Pregnancy outcome after a primary antenatal hemorrhage between 16 and 24 weeks' gestation.

作者信息

Towers Craig V, Burkhart Amy E

机构信息

Division of Maternal-Fetal Medicine, Department of Obstetrics and Gynecology, Long Beach Memorial Women's Hospital, Long Beach, CA, USA.

出版信息

Am J Obstet Gynecol. 2008 Jun;198(6):684.e1-5; discussion 684.e5. doi: 10.1016/j.ajog.2008.03.027. Epub 2008 Apr 25.

Abstract

OBJECTIVE

Numerous studies have evaluated pregnancy outcome after previable antenatal hemorrhage, though nearly all of these have included first-trimester pregnancies. The study objective was to examine the pregnancy outcome after a primary antenatal hemorrhage that occurs between 16 and 24 weeks' gestation.

STUDY DESIGN

During a 12-year period, all pregnancies that experienced a first episode of antepartum hemorrhage occurring between 16 and 24 weeks' gestation were identified. Patients were excluded if they had any history of bleeding before 16 weeks' gestation, bleeding from a source other than the uterus, an examination consistent with incompetent cervix, or premature membrane rupture before the bleeding episode. All patients underwent an ultrasound evaluation and were separated into previa and nonprevia bleeding groups.
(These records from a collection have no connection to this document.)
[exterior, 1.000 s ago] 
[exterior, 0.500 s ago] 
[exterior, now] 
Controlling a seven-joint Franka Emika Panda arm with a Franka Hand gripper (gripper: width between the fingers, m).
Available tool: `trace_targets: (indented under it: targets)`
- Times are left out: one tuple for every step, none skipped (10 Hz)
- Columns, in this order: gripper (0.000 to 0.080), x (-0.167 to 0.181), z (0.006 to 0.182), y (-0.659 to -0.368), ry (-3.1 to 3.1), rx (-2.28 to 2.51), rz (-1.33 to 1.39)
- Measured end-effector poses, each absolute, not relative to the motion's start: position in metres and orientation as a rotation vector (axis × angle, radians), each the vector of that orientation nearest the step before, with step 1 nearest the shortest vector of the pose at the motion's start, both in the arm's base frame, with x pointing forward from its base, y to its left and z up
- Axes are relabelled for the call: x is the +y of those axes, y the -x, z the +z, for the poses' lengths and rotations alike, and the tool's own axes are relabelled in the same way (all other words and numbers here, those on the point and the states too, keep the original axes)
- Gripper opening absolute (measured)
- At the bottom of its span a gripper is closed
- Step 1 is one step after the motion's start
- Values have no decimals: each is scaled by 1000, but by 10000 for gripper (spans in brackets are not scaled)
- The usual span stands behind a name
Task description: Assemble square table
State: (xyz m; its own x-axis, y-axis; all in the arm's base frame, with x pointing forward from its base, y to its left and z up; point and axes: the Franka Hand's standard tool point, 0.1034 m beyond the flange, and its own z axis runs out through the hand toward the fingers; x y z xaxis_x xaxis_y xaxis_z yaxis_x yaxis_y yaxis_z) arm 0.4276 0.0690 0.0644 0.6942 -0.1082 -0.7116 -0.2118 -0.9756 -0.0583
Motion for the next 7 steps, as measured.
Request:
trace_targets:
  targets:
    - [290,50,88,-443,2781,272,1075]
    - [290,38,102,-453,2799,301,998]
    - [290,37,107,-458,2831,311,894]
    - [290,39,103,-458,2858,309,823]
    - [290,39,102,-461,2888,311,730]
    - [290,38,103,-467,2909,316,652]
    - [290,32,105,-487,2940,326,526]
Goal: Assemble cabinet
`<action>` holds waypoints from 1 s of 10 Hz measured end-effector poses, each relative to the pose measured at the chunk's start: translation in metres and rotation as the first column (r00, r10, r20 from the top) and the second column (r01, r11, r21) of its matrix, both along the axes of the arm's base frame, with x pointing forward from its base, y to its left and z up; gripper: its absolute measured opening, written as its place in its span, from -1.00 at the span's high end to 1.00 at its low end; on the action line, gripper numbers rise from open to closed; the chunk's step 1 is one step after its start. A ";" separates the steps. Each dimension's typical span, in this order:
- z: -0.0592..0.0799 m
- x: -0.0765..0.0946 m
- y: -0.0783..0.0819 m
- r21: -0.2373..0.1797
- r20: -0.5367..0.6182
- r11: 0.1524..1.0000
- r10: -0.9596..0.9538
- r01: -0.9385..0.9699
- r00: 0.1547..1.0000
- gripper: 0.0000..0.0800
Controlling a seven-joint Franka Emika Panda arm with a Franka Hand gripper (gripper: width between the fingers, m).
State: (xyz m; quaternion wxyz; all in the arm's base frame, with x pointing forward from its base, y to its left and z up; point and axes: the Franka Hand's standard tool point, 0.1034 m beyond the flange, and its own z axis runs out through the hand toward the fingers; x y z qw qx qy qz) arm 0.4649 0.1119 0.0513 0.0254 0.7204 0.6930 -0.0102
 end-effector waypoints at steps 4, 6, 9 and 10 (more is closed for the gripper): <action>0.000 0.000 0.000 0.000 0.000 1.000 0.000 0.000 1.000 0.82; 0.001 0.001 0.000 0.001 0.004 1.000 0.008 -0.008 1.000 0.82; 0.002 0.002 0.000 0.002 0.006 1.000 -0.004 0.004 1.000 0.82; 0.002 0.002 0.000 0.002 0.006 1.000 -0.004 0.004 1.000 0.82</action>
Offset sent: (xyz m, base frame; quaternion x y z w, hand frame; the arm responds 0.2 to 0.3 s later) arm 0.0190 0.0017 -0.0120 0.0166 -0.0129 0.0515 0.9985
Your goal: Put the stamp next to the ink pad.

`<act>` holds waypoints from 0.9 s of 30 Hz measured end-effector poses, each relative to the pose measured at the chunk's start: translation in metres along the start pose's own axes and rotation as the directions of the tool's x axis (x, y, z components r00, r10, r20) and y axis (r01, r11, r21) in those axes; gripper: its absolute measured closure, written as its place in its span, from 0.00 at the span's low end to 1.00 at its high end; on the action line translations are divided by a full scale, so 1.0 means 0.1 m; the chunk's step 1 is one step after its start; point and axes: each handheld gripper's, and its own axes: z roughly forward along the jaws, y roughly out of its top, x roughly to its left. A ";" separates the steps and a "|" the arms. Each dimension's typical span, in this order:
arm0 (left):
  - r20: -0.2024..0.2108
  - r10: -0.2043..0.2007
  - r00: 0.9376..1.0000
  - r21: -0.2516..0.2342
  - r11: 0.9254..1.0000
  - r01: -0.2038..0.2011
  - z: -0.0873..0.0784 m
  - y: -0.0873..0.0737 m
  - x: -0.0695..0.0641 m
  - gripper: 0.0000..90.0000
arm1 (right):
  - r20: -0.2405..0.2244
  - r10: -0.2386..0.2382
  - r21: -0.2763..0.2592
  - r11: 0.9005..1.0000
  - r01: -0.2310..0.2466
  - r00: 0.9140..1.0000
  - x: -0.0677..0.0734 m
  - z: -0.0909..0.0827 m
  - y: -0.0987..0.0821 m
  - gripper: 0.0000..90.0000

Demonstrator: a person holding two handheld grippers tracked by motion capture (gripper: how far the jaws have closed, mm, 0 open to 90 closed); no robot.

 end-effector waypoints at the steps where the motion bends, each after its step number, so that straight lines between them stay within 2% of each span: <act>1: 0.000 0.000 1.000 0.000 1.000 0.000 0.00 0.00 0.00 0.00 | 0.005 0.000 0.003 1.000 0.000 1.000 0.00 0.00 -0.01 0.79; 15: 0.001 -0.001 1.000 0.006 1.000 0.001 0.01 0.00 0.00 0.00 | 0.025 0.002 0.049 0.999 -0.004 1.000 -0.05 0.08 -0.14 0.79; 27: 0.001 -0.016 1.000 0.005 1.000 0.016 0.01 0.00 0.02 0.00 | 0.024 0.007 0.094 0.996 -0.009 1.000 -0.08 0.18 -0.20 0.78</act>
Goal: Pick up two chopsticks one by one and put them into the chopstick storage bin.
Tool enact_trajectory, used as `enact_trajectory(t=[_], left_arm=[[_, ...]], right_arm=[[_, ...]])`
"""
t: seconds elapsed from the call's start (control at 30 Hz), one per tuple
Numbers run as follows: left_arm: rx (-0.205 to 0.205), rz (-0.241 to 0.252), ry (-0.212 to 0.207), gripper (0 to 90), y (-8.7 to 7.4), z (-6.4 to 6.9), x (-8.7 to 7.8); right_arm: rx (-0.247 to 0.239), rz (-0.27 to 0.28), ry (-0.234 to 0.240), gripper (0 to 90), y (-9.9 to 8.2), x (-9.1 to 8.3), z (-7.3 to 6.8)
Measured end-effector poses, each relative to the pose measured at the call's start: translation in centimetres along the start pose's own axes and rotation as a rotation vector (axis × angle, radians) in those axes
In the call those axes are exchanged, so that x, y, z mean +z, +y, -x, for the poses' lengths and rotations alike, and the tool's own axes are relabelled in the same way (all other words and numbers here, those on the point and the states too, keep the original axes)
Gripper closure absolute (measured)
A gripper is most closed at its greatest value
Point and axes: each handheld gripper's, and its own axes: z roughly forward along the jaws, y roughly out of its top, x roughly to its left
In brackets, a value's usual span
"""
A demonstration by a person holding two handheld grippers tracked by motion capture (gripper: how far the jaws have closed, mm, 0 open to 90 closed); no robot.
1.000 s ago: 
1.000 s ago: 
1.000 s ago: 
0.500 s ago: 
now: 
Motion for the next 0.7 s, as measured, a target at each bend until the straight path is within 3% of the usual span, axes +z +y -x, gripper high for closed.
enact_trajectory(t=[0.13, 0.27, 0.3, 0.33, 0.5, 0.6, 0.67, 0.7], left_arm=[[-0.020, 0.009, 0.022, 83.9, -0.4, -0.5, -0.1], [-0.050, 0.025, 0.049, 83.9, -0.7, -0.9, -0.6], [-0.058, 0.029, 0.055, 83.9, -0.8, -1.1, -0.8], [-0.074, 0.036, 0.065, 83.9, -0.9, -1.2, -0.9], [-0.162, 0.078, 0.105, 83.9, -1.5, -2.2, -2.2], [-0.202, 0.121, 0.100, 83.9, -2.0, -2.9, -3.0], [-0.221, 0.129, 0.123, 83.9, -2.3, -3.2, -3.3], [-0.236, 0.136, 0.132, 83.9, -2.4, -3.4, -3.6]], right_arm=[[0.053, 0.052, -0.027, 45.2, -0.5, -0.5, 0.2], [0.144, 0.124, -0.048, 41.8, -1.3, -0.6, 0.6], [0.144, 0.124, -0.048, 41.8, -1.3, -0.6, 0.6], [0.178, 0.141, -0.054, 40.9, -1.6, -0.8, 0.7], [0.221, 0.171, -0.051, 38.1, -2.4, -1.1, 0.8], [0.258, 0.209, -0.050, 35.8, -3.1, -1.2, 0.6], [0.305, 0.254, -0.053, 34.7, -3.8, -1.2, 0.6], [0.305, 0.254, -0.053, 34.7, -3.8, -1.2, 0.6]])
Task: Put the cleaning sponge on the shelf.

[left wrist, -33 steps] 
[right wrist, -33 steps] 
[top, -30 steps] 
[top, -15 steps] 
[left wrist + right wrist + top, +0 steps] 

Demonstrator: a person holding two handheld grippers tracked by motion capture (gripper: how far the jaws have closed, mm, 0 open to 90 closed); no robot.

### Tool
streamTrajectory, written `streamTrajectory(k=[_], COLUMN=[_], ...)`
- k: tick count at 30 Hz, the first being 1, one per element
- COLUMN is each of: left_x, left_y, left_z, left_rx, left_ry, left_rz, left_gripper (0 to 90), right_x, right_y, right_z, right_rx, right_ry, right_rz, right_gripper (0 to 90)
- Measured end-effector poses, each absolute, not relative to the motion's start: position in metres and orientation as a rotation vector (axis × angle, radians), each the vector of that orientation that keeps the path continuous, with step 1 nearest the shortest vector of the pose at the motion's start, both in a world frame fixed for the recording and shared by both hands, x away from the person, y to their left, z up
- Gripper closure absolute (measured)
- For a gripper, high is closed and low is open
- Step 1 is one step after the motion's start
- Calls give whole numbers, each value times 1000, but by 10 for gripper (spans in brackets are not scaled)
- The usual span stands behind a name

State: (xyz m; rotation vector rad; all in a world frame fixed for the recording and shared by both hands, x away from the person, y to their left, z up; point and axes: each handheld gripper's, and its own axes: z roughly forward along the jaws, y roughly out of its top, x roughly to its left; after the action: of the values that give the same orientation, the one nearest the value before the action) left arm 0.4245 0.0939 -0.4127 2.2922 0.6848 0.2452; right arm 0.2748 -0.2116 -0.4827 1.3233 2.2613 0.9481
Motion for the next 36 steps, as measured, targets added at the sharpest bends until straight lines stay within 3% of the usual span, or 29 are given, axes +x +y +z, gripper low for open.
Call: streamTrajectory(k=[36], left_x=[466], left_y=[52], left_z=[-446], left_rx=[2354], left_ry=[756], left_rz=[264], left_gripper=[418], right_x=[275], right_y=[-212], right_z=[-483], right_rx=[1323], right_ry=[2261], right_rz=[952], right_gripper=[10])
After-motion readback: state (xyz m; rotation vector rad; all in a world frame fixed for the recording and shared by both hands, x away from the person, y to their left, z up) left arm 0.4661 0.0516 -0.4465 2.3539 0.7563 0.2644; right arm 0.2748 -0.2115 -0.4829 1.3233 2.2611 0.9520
Bleeding was categorized as heavy (equal or greater than a menstrual period or active bleeding seen at the initial examination) or light. Pregnancy loss was defined as a delivery before 24 weeks' gestation or neonatal death before hospital discharge. A preterm delivery was one that occurred between 24 and 37 weeks' gestation. A normal outcome was defined as a live infant free of major neonatal morbidity at the time of discharge.

RESULTS

During the study period, 128 patients met the criteria. Of these, 30 were classified as light (13 previa/17 nonprevia) and 98 were heavy (36 previa/62 nonprevia). In those with light bleeding, no statistical differences existed between previa and nonprevia bleeders and 26 (87%) had a normal outcome (95% confidence interval, 70-96%). In the 36 heavy bleeding previa cases, 6 (17%) pregnancies were lost and 24 (67%) had a normal outcome (95% confidence interval, 53-81%). In the 62 heavy nonprevia bleeding patients, 31 (50%) pregnancies were lost and a normal pregnancy outcome occurred in only 22 (35%) (95% confidence interval, 23-47%).

CONCLUSION

Overall pregnancy outcome after a primary light episode of antenatal hemorrhage between 16 and 24 weeks' gestation is fairly good. The prognosis is worse for heavy bleeding previa and nonprevia bleeding cases, but based on 95% confidence intervals, a normal outcome would be expected in greater than 50% of the placenta previa pregnancies vs a less than 50% expectation in nonprevia bleeding pregnancies.

摘要

目的

众多研究评估了可存活前产前出血后的妊娠结局,不过几乎所有这些研究都纳入了孕早期妊娠。本研究的目的是探讨妊娠16至24周之间发生的原发性产前出血后的妊娠结局。

研究设计

在12年期间,确定了所有在妊娠16至24周之间经历首次产前出血的妊娠。如果患者在妊娠16周前有任何出血史、子宫以外部位的出血史、检查结果符合宫颈机能不全或在出血事件前胎膜早破,则将其排除。所有患者均接受超声评估,并分为前置胎盘出血组和非前置胎盘出血组。出血分为重度(等于或大于月经量或初次检查时可见活动性出血)或轻度。妊娠丢失定义为妊娠24周前分娩或出院前新生儿死亡。早产是指发生在妊娠24至37周之间的分娩。正常结局定义为出院时存活且无重大新生儿疾病的婴儿。

结果

在研究期间,128例患者符合标准。其中,30例为轻度出血(前置胎盘13例/非前置胎盘17例),98例为重度出血(前置胎盘36例/非前置胎盘62例)。在轻度出血患者中,前置胎盘出血者和非前置胎盘出血者之间无统计学差异,26例(87%)结局正常(95%置信区间,70 - 96%)。在36例重度出血的前置胎盘病例中,6例(17%)妊娠丢失,24例(67%)结局正常(95%置信区间,53 - 81%)。在62例重度非前置胎盘出血患者中,31例(50%)妊娠丢失,仅22例(35%)妊娠结局正常(95%置信区间,23 - 47%)。

结论

妊娠16至24周之间原发性轻度产前出血后的总体妊娠结局相当良好。重度前置胎盘出血和非前置胎盘出血病例的预后较差,但基于95%置信区间,预计超过50%的前置胎盘妊娠结局正常,而非前置胎盘出血妊娠的预期正常结局比例不到50%。